Les nouveaux pôles de puissance
Quatre pôles de puissance distincts sont en train de se cristalliser. Les États-Unis restent la puissance militaire et technologique dominante — mais leur capacité à imposer leur volonté diminue. La Chine est devenue la première puissance économique en parité de pouvoir d'achat et la première marine du monde. L'Union européenne constitue le plus grand marché unique du monde, avec une capacité normative (standards, réglementations) sans équivalent. L'«axe du refus» (Russie, Iran, Corée du Nord, Venezuela) constitue un pôle de résistance à l'ordre occidental, uni par l'opposition à Washington plus que par des valeurs communes.
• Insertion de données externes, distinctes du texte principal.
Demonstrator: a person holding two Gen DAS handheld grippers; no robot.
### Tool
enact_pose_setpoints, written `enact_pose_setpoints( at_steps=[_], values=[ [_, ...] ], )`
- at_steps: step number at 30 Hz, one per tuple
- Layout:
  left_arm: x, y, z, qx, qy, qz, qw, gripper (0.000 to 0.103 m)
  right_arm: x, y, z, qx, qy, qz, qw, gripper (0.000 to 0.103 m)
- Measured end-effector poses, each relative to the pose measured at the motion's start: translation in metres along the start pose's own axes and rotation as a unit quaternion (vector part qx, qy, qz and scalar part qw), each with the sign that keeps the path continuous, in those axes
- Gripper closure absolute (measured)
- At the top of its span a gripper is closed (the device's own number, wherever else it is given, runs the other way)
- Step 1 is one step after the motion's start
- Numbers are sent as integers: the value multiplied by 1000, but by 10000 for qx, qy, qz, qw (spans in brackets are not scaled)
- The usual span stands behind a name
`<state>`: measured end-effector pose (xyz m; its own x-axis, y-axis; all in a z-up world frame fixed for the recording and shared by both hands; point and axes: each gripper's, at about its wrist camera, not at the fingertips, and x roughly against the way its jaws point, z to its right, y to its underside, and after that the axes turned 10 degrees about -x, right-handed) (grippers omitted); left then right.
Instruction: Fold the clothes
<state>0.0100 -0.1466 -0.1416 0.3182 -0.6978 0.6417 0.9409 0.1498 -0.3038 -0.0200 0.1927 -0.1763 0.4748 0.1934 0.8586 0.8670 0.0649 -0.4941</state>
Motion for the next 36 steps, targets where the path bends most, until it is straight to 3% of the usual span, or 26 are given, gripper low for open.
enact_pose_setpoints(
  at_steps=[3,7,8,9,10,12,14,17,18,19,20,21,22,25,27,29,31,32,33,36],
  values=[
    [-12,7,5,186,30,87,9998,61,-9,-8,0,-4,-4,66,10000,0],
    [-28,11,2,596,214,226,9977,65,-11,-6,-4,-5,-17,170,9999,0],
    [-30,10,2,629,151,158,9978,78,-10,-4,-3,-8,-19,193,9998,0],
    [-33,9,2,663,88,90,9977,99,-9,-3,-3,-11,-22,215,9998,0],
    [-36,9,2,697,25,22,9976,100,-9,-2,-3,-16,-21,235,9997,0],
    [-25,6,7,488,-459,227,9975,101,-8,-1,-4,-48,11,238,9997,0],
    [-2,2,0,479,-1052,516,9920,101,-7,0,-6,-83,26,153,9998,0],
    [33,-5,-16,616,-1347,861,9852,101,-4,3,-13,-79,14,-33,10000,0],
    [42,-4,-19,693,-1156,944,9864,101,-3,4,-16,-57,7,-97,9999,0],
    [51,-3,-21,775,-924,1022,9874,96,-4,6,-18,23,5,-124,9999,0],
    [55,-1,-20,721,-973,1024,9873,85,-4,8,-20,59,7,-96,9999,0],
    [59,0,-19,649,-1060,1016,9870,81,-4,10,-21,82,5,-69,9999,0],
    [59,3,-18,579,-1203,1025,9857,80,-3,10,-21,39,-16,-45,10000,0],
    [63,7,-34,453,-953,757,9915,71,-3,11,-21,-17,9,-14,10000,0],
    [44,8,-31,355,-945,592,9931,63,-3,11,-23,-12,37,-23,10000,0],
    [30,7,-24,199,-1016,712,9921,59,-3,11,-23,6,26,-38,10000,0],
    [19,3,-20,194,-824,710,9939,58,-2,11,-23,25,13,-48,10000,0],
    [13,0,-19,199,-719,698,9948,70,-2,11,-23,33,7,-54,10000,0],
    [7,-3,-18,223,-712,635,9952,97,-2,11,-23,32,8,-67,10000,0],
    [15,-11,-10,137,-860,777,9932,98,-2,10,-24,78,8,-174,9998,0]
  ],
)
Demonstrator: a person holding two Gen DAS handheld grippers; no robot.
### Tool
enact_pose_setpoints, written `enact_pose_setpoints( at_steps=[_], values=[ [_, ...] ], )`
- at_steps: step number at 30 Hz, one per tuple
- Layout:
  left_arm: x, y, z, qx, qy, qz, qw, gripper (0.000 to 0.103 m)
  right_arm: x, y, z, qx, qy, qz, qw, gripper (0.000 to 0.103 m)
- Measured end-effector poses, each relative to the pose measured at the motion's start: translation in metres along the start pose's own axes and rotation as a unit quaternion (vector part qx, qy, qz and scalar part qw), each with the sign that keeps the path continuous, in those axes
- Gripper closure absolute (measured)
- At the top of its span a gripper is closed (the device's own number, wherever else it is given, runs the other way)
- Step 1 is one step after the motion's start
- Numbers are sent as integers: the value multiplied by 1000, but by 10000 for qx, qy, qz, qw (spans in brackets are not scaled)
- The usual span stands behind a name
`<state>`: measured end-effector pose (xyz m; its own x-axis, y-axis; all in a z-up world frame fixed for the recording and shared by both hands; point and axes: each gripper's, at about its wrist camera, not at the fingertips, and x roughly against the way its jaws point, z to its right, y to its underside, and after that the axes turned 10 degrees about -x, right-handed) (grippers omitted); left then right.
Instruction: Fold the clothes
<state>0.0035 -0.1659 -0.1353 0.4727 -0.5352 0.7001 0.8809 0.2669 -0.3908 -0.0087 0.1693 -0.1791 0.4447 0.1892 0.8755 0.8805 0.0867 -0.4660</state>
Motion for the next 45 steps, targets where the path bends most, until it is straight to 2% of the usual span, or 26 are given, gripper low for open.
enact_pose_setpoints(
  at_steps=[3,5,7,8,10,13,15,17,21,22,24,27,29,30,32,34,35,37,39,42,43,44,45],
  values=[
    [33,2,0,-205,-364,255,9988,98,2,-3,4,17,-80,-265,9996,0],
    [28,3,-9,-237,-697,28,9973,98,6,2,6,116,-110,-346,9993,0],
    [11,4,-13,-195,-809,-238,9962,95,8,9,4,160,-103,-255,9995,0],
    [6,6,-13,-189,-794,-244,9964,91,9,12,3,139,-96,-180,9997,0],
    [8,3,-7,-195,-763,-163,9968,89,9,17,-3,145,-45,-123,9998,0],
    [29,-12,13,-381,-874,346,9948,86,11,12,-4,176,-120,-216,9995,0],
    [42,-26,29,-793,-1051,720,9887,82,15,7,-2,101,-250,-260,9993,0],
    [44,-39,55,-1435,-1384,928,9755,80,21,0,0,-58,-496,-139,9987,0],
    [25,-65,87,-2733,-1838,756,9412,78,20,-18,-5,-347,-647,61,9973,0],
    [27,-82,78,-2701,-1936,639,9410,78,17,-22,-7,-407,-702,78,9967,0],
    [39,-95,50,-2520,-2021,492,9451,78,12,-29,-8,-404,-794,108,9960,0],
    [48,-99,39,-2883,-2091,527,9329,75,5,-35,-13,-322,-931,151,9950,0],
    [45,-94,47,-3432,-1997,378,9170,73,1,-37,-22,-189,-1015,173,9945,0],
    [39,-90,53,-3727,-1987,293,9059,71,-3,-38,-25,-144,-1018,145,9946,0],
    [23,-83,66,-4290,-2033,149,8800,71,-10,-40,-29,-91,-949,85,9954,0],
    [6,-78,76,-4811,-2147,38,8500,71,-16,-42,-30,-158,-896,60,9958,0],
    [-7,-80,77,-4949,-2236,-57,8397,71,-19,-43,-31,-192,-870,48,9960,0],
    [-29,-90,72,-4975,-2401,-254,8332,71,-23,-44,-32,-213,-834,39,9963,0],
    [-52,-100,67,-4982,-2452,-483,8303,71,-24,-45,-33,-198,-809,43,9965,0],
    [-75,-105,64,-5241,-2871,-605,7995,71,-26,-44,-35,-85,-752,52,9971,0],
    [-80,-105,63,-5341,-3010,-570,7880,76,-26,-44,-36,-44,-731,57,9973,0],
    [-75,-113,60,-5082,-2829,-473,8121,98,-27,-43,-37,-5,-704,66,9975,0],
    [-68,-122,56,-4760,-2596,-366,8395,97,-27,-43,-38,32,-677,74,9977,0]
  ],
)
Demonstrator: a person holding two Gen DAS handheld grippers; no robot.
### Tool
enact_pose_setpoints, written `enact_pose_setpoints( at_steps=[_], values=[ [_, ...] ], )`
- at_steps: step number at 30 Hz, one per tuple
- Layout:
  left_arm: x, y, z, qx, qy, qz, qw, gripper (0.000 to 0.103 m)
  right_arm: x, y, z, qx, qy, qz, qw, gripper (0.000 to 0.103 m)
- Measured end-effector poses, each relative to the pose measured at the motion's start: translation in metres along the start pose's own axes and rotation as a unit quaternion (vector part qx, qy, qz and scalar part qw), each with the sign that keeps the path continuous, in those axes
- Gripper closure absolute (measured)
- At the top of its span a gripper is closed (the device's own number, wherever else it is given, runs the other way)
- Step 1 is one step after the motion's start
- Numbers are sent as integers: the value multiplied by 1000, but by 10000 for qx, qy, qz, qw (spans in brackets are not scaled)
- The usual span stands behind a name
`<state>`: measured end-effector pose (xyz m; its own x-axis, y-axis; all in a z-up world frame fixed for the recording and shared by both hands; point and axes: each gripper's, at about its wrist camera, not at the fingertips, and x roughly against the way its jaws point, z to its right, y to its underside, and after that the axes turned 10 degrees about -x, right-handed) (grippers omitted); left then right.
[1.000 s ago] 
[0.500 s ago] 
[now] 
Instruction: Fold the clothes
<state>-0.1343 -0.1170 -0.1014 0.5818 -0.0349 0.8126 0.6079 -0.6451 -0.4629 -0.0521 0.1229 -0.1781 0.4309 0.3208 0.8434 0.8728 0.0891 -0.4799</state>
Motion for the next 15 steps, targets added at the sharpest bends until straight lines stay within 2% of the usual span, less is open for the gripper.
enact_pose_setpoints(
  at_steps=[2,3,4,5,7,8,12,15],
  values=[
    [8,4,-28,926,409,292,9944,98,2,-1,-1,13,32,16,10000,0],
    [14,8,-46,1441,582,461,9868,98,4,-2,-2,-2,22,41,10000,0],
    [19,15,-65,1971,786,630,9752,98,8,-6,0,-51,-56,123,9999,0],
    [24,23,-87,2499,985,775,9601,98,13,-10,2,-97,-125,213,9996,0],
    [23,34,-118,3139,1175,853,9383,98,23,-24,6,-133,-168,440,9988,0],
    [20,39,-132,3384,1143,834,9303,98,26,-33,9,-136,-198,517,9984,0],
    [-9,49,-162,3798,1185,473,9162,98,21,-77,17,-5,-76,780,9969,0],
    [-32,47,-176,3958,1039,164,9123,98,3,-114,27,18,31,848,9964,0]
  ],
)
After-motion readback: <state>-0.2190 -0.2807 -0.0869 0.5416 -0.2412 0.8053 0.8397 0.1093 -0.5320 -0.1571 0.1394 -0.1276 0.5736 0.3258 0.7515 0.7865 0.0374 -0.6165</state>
« La multipolarité n'est pas l'harmonie des nations. C'est un retour à la compétition de puissance classique — avec des armes nucléaires. C'est plus dangereux que l'unipolarité, pas moins. » — Charles Kupchan, Georgetown University, 2024
La multipolarité sans règles : le vrai danger
L'unipolarité américaine avait un défaut évident : l'arbitraire. Mais elle avait un avantage : une puissance dominante capable d'imposer des règles, même si ces règles lui profitaient. La multipolarité émergente, elle, manque de gouvernance. Qui fixe les règles du commerce mondial quand Washington et Pékin ne s'accordent plus ? Qui garantit la sécurité maritime quand ni l'un ni l'autre ne veut en assumer seul le coût ? La multipolarité sans institutions solides, c'est le retour à la politique de puissance nue des XIX et XXe siècles — mais avec des armes nucléaires.